司会進行「現在得点は小人さん 20万5000点!
ピピーさんは 18万4000点!」

モグモグは今のところ負けていました。

小人「(フッ!!しょせんボクの敵じゃないなあ!)」

司会進行「まだまだ勝負の行方はわかりません!両者がんばってください!!」

ミルキーはもうどちらを応援していいかわかりませんでした。
ミルキーはモグモグと”小人”の両方を代わる代わる見ていました。
しかし、そこにいたのはいつもモグモグではありません。
モグモグはもう全てをかなぐり捨ててゲームに勝つことだけに集中してました。

一方”小人”は余裕を感じていました。

小人「(楽勝だなあ。

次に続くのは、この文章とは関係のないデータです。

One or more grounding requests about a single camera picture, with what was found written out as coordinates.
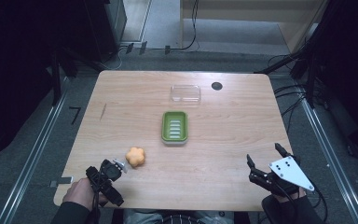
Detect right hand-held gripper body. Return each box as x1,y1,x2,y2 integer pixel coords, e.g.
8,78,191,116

準決勝より楽だ)」

負けているモグモグは切迫していました。

小人「(これはボクが”優勝”だな?間違い無い。)」

しかし、会場はそんなゲームひとすじのモグモグに向かって、

女の子「かわいいわあ!ピピーちゃん!」

女の子「ピピーちゃんのその真剣な姿がス・テ・キ!」

女の子「がんばって、ピピーちゃん!勝ったらデートとしましょう!」

小人「(なんだよ?!もう!あんな黄色まんじゅうのどこかいいんだ?!!
チェッ!
ようし!ここはひとつがっちり観客の心をつかんで有名になっておくか?)」

”小人”はパフォーマンスを見せました。

小人「(あらっよっと!)」

台の上で立ち上がって方手で、レバーやボタンをさばいて見せました。
ポーズの加えながら操作します。
ですが、会場からはあまり評価はありません。
声援に変化はありませんでした。

小人「(くくくく!こうなったら!)」

”小人”はワザとくるしそうな顔をしました。

小人「うう!」

司会進行「どっ、どうされました?」

小人「いえ、大丈夫です。
いままで真剣に連続で戦って来たのでそろそろ疲れて来たのです。
ああ!目が!目がかすむ!」

司会進行「このままプレーを続けて大丈夫なんですか?」

”小人”のそれはウソでした。
しかしそのウソに逆にモグモグにスパートがかかりました。
モグモグはがんばります。





バッサッ!バッサッ!バッサッ!バッサッ!バッサッ!バッサッ!バッサッ!






モグモグはコントローラーで操作するためにくちばしを大きく動かしたり、足や羽を動かさないといけません。そしてここまで勝ち上がるのに何度もそれをしてきました。
モグモグはすでにかなりの体力と気力を消耗していました。
そんなモグモグが”小人”の点数に追いついて来ると、”小人”は

小人「あれれ?なんだか急に体力が戻った!」

なんて言ってモグモグをまた引き離しにかかります。